Famed owner of Busboys and Poets, Andy Shallal, decided last year that his 14th street venue, Eatonville, needed a new look. A few months later, the doors to Mulebone opened, a Southern America dining venue, named after the 1930 three act play by American authors Langston Hughes and Zora Neale Hurston.
Here’s a rundown of what I ate and drank: first, seriously awesome fried green tomatoes. Chef Joseph Paire (hired after winning a contest held by the owners who were looking to fill the position!) pickles his tomatoes before they’re battered and fried, so they’re uber flavorful, with a hint of tartness from the pickling, a great contrast to the smooth blue cheese sauce. The mac n cheese was my second favorite dish, which also comes in a charming individual skillet. The melted smoked gouda and jack cheese is like liquid gold, coating the soft, chewy noodles. Crunchy breadcrumbs add texture, while gremolata (a lemony herb condiment) brings color and brightness.

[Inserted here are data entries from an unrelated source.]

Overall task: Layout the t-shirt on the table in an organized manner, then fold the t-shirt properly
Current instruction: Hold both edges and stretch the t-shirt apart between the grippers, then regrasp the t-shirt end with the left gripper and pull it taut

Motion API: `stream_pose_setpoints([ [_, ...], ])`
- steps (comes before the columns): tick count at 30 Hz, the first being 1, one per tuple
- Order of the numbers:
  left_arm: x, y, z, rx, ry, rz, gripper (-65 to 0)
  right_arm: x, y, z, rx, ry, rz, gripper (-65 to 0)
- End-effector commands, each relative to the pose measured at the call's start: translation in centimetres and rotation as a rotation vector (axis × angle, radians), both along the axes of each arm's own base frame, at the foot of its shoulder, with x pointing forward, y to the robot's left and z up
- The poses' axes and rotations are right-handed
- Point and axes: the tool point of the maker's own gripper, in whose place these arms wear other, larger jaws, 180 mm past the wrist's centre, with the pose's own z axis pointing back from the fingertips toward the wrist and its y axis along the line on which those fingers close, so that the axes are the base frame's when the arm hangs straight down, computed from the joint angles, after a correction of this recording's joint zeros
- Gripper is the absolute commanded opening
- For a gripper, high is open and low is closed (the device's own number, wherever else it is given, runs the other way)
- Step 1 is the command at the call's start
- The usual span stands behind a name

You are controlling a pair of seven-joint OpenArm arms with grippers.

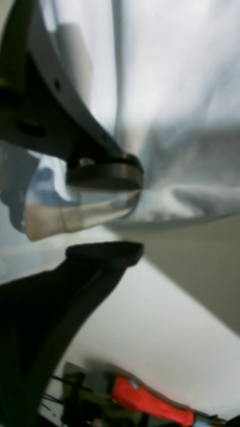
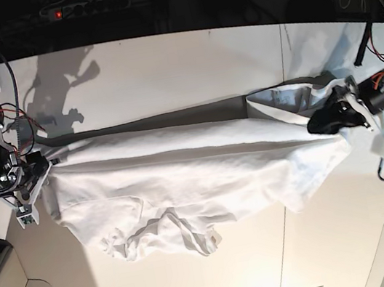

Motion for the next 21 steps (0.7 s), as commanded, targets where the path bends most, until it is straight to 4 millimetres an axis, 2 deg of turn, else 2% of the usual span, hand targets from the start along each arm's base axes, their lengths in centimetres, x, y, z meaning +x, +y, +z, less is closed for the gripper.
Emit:
stream_pose_setpoints([
  [1, 1.2, 0.5, 1.9, -0.012, -0.066, 0.011, -37.4, 2.1, -0.6, 2.7, -0.020, -0.090, 0.006, -39.4],
  [7, 1.3, 0.9, 2.1, -0.011, -0.070, 0.020, -37.4, 5.0, 1.2, 8.3, -0.029, -0.281, 0.070, -39.4],
  [10, 1.3, 1.0, 2.0, -0.005, -0.069, 0.022, -37.4, 6.1, 1.5, 9.6, -0.025, -0.349, 0.086, -38.1],
  [13, 1.2, 1.1, 1.8, 0.013, -0.064, 0.019, -37.4, 6.8, 0.9, 8.8, 0.002, -0.365, 0.063, -33.7],
  [18, 1.2, 1.1, 1.8, 0.013, -0.065, 0.019, -37.4, 7.8, -1.3, 6.4, 0.148, -0.313, -0.069, -33.7],
  [21, 1.3, 1.1, 1.9, 0.012, -0.067, 0.021, -37.4, 8.1, -1.1, 5.1, 0.271, -0.276, -0.090, -33.7],
])
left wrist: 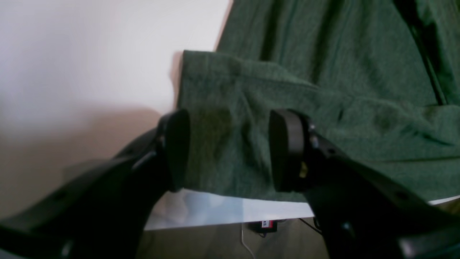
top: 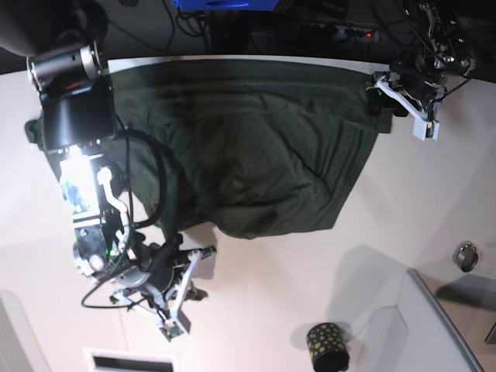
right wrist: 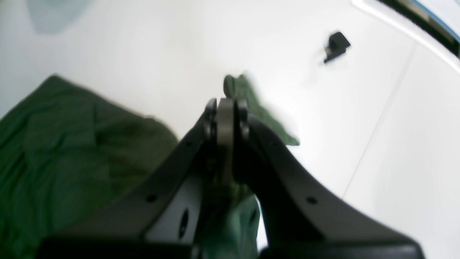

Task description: Layout the t-shirt on the table in an organized manner, then fold the t-shirt properly

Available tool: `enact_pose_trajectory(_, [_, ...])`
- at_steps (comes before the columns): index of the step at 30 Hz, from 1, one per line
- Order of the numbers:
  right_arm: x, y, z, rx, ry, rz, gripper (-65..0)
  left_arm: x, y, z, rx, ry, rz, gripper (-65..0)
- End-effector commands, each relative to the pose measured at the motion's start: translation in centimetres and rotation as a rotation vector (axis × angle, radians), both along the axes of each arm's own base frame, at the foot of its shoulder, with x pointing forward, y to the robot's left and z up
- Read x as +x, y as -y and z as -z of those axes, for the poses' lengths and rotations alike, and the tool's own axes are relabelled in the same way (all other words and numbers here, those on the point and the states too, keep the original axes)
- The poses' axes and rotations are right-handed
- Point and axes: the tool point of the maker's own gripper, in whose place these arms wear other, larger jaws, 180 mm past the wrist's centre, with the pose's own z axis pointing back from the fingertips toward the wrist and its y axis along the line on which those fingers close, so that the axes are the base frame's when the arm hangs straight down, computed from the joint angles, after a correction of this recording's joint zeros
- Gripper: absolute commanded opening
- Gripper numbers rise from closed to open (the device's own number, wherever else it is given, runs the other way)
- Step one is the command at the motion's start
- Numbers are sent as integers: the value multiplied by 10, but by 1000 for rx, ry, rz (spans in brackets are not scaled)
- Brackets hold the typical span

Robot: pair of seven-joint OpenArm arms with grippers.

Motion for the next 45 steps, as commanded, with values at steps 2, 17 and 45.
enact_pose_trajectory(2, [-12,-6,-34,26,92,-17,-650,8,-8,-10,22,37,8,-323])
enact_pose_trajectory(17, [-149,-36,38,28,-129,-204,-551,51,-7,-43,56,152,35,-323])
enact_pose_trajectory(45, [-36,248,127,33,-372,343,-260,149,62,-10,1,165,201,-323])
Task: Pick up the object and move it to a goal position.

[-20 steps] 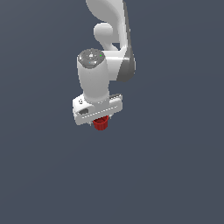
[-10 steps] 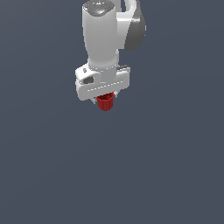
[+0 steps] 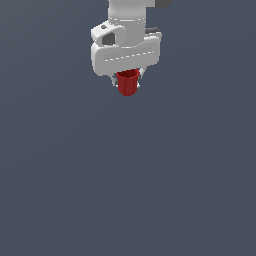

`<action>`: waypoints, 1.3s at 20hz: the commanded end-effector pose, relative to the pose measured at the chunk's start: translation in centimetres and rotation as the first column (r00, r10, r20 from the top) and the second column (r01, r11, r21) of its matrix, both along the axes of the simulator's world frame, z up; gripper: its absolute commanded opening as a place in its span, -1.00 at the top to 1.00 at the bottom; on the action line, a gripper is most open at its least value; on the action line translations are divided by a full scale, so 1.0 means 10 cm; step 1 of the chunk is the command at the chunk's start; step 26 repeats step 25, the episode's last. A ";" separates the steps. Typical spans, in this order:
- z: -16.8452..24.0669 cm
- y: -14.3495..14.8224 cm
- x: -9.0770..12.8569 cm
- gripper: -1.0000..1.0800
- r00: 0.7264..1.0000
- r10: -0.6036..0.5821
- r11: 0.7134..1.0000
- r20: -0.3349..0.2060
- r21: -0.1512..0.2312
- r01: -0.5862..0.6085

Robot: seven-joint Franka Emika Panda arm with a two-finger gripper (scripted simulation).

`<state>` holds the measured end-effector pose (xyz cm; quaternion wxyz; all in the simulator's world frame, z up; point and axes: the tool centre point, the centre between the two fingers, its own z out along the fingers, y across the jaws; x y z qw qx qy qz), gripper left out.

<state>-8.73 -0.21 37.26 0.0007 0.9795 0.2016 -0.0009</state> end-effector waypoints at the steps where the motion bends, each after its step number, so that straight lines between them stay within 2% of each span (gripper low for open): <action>1: 0.25 0.07 -0.13 1.00 1.000 0.000 1.000 0.001 0.000 0.000; 7: 0.75 0.19 -0.36 1.00 1.000 0.000 1.000 0.001 0.001 0.000; 13: 1.08 0.28 -0.50 1.00 1.000 0.000 1.000 0.001 0.001 0.000; 19: 1.22 0.32 -0.56 1.00 1.000 0.000 1.000 0.001 0.001 0.000; 26: 1.21 0.31 -0.54 1.00 1.000 0.000 1.000 0.002 0.002 0.000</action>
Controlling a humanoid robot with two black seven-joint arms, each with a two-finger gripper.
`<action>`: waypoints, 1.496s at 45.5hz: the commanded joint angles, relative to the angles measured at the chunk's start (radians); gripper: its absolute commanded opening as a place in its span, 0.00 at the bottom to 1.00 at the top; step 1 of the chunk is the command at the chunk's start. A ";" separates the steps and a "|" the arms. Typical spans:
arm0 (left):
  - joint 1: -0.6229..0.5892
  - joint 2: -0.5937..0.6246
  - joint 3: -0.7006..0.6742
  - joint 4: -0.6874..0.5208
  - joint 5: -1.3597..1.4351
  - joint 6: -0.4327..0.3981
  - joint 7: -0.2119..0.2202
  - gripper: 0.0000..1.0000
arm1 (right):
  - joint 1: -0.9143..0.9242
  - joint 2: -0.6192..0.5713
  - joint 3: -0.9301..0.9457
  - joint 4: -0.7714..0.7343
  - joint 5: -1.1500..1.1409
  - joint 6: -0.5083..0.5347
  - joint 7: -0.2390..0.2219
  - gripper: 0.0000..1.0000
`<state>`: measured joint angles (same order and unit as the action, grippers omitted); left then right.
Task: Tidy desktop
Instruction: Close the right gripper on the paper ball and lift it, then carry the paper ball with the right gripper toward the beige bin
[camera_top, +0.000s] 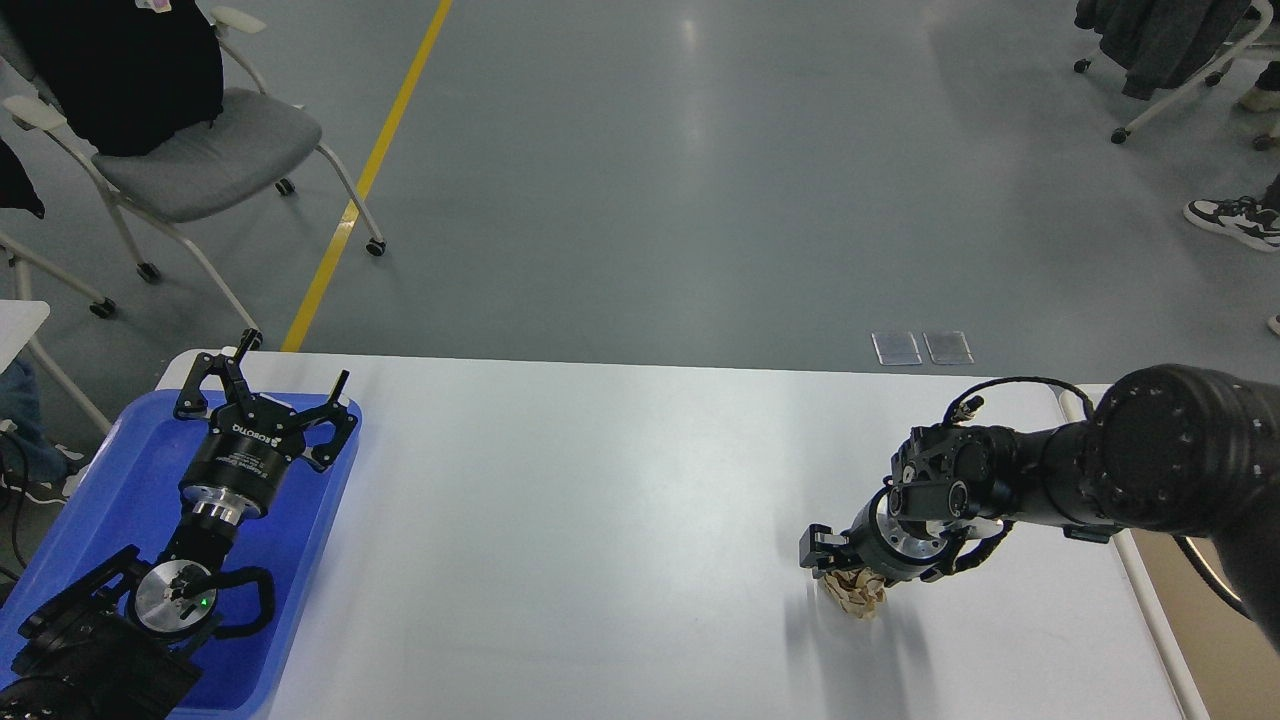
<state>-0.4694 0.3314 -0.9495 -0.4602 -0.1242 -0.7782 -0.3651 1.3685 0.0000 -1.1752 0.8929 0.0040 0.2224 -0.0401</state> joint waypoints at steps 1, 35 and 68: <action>0.000 0.000 0.000 0.000 0.000 0.000 0.000 0.99 | -0.009 0.000 0.000 0.000 0.001 -0.037 0.000 0.74; 0.000 0.000 0.000 0.000 0.000 0.000 0.002 0.99 | 0.021 0.000 -0.011 0.029 -0.013 -0.028 0.005 0.00; 0.000 0.000 0.000 0.000 0.000 -0.001 0.002 0.99 | 0.678 -0.071 -0.046 0.480 -0.048 0.187 0.006 0.00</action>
<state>-0.4695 0.3314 -0.9496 -0.4602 -0.1242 -0.7793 -0.3636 1.7996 -0.0252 -1.2089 1.2380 -0.0345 0.3022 -0.0335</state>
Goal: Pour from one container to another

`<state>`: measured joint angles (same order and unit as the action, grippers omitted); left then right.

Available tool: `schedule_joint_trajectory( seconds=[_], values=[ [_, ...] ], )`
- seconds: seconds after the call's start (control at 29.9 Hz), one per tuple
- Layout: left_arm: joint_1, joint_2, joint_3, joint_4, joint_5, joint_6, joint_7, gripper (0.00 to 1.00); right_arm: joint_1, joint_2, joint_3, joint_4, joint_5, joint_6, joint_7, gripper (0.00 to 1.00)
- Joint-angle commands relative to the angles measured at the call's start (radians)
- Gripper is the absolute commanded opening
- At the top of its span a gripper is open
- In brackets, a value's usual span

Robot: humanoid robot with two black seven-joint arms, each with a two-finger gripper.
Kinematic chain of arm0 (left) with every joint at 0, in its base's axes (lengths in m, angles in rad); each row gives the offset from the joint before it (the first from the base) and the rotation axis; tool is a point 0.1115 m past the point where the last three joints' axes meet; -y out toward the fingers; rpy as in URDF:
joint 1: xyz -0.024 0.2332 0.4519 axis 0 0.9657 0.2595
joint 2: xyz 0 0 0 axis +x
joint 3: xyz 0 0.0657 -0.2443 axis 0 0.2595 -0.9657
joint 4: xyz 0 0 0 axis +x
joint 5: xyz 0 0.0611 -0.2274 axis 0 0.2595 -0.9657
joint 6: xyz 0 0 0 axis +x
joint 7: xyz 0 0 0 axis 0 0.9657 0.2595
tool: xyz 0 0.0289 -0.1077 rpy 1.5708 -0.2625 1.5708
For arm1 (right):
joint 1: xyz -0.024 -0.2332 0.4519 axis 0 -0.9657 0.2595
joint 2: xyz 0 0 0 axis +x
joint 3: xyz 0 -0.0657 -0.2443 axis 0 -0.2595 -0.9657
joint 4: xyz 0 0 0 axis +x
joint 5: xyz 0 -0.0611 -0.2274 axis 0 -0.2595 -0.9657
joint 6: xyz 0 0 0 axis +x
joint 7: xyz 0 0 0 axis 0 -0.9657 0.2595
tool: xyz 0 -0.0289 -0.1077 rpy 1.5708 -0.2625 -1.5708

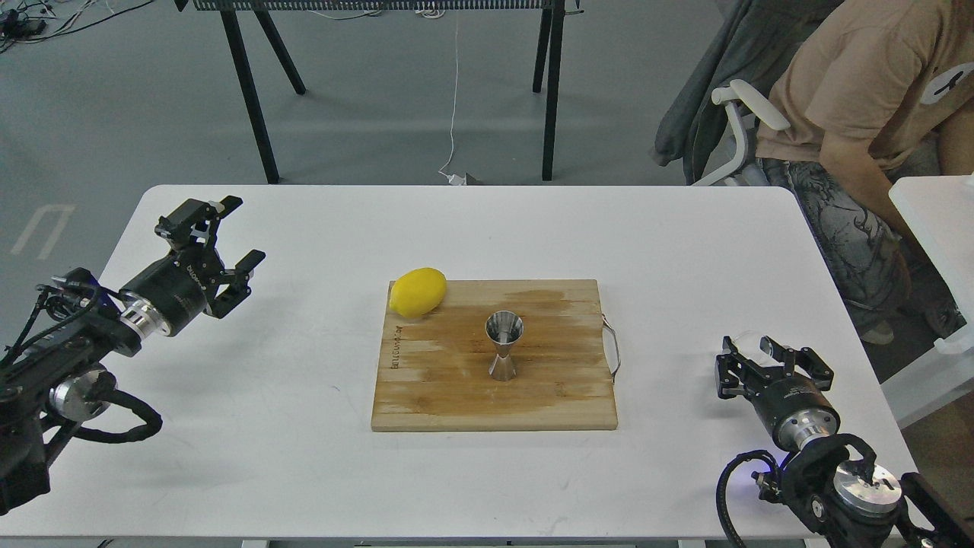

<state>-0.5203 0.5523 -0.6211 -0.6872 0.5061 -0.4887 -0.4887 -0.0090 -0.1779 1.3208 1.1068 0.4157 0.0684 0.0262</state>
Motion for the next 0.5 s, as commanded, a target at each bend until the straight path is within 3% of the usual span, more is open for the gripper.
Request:
schedule_joint_trajectory(
  seconds=[0.0, 0.33, 0.47],
  values=[
    [0.000, 0.000, 0.000, 0.000, -0.001, 0.000, 0.000, 0.95, 0.001, 0.000, -0.002, 0.002, 0.000, 0.001, 0.000, 0.57],
    [0.000, 0.000, 0.001, 0.000, 0.000, 0.000, 0.000, 0.95, -0.002, 0.000, -0.003, 0.005, 0.000, -0.004, 0.000, 0.74],
    [0.002, 0.000, 0.001, 0.000, 0.000, 0.000, 0.000, 0.95, -0.008, 0.000, -0.005, 0.016, 0.002, 0.001, 0.000, 0.94]
  ],
)
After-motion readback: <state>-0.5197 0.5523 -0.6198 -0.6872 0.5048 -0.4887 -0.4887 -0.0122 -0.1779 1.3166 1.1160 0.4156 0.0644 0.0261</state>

Equally as satisfying was the corn maque choux, an eye-catching medley of corn, onions, and peppers, which has serious kick from the chipotle and the jalapenos. Black eyed pea fritters are also finger licking good, with a crunchy exterior and sweet red tomato sauce. To be sampled next time: a smoked beet salad, quinoa risotto, and BBQ spiced Brussel sprout chips.
As for drinks, the Eatonville is the ideal opener, with sparkling wine, pear, and vodka. The Simms is a play on a pimms cup, with gin, hibiscus, lemon, and beets, giving the drink the most lovely hue. The Battle of Macedonia is a strong whiskey drink, while all three punches are worth a try: one with bourbon as the star, another with a sparkling wine float, and the third a milk punch with brandy and rum.